What you return must be the full data, repeated verbatim, with no pictures in it.

══ Data provided ══

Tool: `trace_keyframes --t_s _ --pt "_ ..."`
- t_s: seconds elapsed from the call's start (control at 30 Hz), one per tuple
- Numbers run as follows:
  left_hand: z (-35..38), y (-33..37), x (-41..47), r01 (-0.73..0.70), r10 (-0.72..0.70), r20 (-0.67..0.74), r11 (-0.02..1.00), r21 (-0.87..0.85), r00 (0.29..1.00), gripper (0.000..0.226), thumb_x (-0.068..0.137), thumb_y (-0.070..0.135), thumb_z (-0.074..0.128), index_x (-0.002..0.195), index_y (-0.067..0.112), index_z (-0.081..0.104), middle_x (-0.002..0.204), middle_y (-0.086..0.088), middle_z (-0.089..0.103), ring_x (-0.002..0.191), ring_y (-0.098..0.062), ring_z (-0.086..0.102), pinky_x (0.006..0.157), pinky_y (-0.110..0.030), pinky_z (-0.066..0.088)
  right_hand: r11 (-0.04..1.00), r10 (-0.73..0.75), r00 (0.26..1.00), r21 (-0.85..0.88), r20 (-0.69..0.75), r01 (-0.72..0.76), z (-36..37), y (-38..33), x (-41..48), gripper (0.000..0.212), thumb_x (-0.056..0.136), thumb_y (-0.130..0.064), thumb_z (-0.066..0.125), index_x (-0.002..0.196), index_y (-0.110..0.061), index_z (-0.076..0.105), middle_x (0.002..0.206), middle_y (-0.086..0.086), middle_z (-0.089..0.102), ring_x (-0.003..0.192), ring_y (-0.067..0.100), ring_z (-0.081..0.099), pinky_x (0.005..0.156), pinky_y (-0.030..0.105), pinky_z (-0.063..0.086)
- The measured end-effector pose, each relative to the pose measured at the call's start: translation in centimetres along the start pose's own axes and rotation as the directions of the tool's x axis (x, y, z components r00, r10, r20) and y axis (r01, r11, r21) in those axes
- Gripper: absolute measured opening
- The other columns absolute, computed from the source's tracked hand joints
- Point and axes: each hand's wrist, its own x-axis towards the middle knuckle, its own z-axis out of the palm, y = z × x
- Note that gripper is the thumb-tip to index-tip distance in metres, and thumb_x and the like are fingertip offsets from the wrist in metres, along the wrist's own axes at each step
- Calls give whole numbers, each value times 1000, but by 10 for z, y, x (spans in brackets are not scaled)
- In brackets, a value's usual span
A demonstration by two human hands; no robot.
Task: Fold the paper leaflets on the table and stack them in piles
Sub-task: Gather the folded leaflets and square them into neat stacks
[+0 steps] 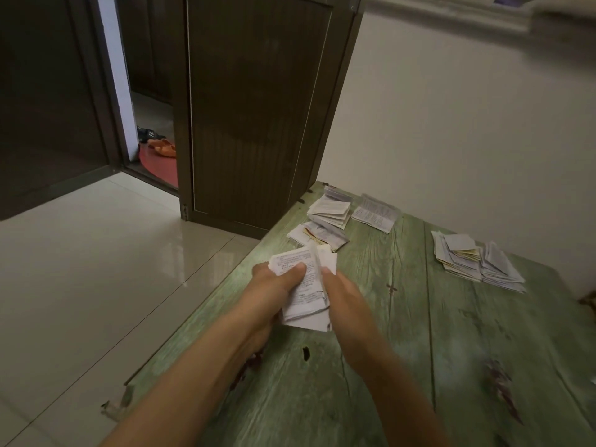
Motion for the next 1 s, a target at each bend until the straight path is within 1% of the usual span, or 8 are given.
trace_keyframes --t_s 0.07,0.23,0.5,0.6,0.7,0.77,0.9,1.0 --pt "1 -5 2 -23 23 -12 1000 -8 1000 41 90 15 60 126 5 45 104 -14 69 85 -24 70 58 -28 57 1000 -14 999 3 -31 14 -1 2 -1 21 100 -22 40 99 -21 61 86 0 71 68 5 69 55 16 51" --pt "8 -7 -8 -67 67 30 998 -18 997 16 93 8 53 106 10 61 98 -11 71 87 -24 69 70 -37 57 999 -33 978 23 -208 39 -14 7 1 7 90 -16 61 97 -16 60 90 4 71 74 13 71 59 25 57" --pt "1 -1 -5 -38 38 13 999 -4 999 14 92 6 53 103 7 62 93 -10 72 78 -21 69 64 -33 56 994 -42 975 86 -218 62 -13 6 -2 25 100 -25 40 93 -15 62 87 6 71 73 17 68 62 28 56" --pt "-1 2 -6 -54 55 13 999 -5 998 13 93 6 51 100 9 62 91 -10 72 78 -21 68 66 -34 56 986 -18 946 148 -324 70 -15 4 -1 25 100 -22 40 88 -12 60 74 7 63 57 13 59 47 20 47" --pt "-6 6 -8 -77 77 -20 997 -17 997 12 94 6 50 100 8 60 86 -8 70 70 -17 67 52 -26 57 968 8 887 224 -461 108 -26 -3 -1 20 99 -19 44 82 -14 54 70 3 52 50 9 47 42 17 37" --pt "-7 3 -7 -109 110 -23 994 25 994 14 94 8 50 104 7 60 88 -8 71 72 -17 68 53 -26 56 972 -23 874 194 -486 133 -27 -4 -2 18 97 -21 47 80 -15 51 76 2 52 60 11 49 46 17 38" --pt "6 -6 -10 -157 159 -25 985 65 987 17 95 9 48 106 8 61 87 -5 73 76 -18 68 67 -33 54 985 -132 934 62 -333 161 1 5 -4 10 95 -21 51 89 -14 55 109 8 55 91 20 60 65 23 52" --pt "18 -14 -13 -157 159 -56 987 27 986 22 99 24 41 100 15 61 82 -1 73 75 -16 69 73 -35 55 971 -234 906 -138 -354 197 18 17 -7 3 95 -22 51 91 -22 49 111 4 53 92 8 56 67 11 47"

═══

**Answer below**
Tool: `trace_keyframes --t_s _ --pt "_ ..."`
- t_s: seconds elapsed from the call's start (control at 30 Hz), one per tuple
- Numbers run as follows:
  left_hand: z (-35..38), y (-33..37), x (-41..47), r01 (-0.73..0.70), r10 (-0.72..0.70), r20 (-0.67..0.74), r11 (-0.02..1.00), r21 (-0.87..0.85), r00 (0.29..1.00), gripper (0.000..0.226), thumb_x (-0.068..0.137), thumb_y (-0.070..0.135), thumb_z (-0.074..0.128), index_x (-0.002..0.195), index_y (-0.067..0.112), index_z (-0.081..0.104), middle_x (-0.002..0.204), middle_y (-0.086..0.088), middle_z (-0.089..0.103), ring_x (-0.002..0.191), ring_y (-0.098..0.062), ring_z (-0.086..0.102), pinky_x (0.006..0.157), pinky_y (-0.110..0.030), pinky_z (-0.066..0.088)
  right_hand: r11 (-0.04..1.00), r10 (-0.73..0.75), r00 (0.26..1.00), r21 (-0.85..0.88), r20 (-0.69..0.75), r01 (-0.72..0.76), z (-36..37), y (-38..33), x (-41..48), gripper (0.000..0.212), thumb_x (-0.056..0.136), thumb_y (-0.130..0.064), thumb_z (-0.066..0.125), index_x (-0.002..0.196), index_y (-0.110..0.061), index_z (-0.076..0.105), middle_x (0.002..0.206), middle_y (-0.086..0.086), middle_z (-0.089..0.102), ring_x (-0.003..0.192), ring_y (-0.067..0.100), ring_z (-0.081..0.099), pinky_x (0.005..0.156), pinky_y (-0.030..0.105), pinky_z (-0.063..0.086)
- The measured end-effector pose, each relative to the pose measured at the call's start: translation in centimetres along the start pose's own axes and rotation as the directions of the tool's x axis (x, y, z components r00, r10, r20) and y axis (r01, r11, r21) in those axes
- Gripper: absolute measured opening
- The other columns absolute, computed from the source's tracked hand joints
- Point and axes: each hand's wrist, its own x-axis towards the middle knuckle, its own z-axis out of the palm, y = z × x
- Note that gripper is the thumb-tip to index-tip distance in metres, and thumb_x and the like are fingertip offsets from the wrist in metres, along the wrist's own axes at each step
- Calls give whole numbers, each value times 1000, but by 10 for z, y, x (spans in brackets are not scaled)
- In brackets, a value's usual span
A demonstration by two human hands; no robot.
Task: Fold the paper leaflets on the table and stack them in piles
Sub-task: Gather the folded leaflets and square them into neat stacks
[+0 steps] 
Motion for the next 1 s, a target at each bend until the straight path is within 1% of the usual span, or 8 are given.
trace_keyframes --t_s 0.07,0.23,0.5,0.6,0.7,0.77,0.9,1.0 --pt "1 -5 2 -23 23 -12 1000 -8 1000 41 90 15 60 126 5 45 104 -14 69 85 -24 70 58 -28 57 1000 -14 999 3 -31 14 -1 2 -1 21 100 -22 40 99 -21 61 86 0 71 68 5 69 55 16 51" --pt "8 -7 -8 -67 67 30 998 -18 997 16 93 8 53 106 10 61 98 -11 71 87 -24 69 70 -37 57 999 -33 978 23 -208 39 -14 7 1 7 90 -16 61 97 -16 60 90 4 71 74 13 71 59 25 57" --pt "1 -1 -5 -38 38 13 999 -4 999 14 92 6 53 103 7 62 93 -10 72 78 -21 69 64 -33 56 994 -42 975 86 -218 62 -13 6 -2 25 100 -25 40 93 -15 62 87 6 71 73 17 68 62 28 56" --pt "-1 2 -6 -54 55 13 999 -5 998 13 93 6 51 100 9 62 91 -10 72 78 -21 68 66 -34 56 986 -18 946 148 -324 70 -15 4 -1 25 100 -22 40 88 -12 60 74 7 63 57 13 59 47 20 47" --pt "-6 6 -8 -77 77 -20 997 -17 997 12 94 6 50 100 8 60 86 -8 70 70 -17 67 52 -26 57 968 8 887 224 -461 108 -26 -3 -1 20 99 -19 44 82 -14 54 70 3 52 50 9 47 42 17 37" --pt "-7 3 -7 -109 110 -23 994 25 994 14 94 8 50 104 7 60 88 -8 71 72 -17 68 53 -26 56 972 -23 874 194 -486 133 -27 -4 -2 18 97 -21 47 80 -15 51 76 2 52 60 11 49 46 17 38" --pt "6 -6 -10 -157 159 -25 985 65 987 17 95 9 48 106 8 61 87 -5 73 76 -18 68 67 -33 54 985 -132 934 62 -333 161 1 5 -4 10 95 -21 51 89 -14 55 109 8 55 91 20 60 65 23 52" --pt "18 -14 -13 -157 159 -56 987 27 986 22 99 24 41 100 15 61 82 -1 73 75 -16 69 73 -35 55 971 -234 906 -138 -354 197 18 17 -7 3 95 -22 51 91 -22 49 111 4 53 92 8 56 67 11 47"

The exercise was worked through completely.